The pediatrician brought him in, after confirming that he was currently breathing, that he wasn’t still having a seizure.

“It was probably a perfect storm of him being a little sick plus the shots he got yesterday,” she said. He’d been in for his 15-month checkup yesterday. “His fever probably spiked, and that’s what caused the seizure. Keep alternating between Tylenol and Motrin.”

“What if he has another seizure?”

“If he has another one within 24 hours, you need to bring him to the ER. Or if it lasts longer than three minutes.” She listened to his little heart. “I think he’s going to be just fine.”

***

It’s been less than 24 hours. This seizure – his third one now – has lasted longer than three minutes. Call 911.

I’m glad I made that call. I hadn’t even thought about the 24-hour period. I just heard three minutes and knew I was at least seven minutes away, too far away to help. I’m so glad I had her call 911.

No second chances now that my phone is dead.

Earlier today, I had her on the phone while I made this drive. This time, it’s just me, both hands on the wheel, and 4 o’clock traffic.

I run every red light I can. I pull through the gas station parking lot to avoid the line for the right turn onto Shelbyville Road. I drive down the center lane, the one you’re supposed to use to make a left-hand turn across traffic. All this, and I’m still stuck in traffic.

I see lights flashing in front of me. Faintly, I can hear the siren. The fire department is just up ahead on my left. The fire truck and corresponding lights and sirens are causing traffic that’s slowing me down. But they’re ahead of me. And they’ll know what to do.
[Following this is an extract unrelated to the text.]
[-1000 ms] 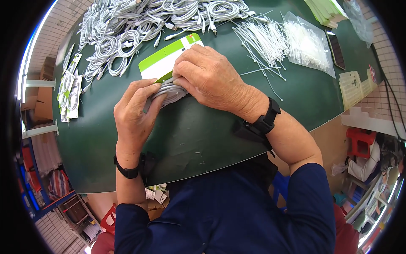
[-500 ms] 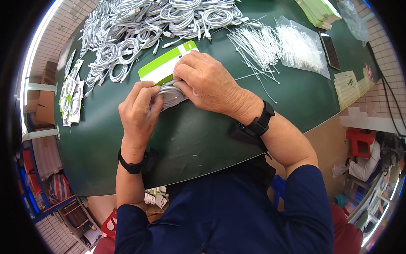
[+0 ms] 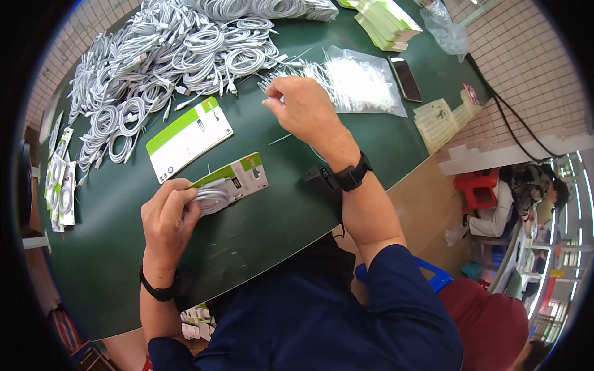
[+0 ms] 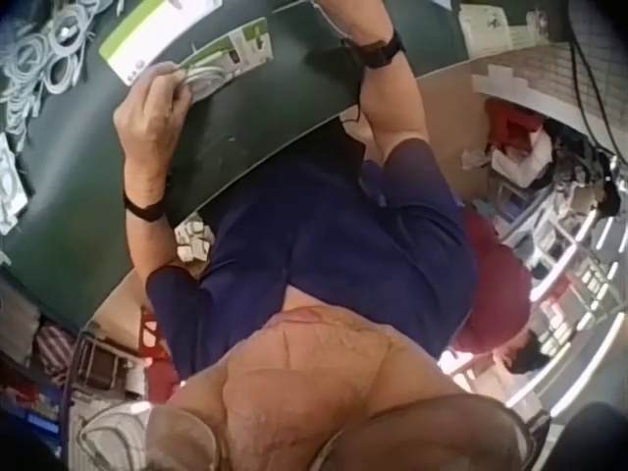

As I finally, finally make it up to the left turn that takes me down the road for the school, I realize I made a mistake. This is Gage’s elementary school. He’s not in elementary school anymore. When Meagan said she was at the school, I immediately pictured her in the car-rider line. And she was only in the car-rider line at Gage’s elementary school.

But Meagan wasn’t at school to pick him up that way. Not today. Gage had an after-school program. That’s why she was picking him up.

I yank a frustrated U-turn that thankfully doesn’t get anyone killed.

***

I pull into the parking lot.

I see our SUV.

I don’t see Meagan.

I don’t see our babies.

I don’t see any fire trucks or ambulances or anyone scurrying around the way I thought I would.

There’s a police car parked in the parking lot, no one in the driver seat.

I get out and confirm no one is in our vehicle.

Three kids are sitting on benches looking on.

“Did you see a woman in this car, with two kids?”

“No, this was here when we got here.”

“Did you see a fire truck?”

“Oh. Yeah, we did.”

I turn back toward my car, and then.

“Do any of you have a phone I could borrow?”

One does, eagerly handing me his.

And two things hit me, back to back, hard enough that I almost drop his phone.

  1. The last blog post I wrote was about remembering phone numbers by the shapes they make. Problem is, I never dial Meagan’s. I just touch her picture on my cell, and it calls her. I never dial Meagan, so I don’t know the shape. I just wrote about this, and I don’t know the shape. The one number I need, and I don’t know the shape.
  2. The blog post right before that, the one from two days ago, was about the three saddest words ever said: my son died.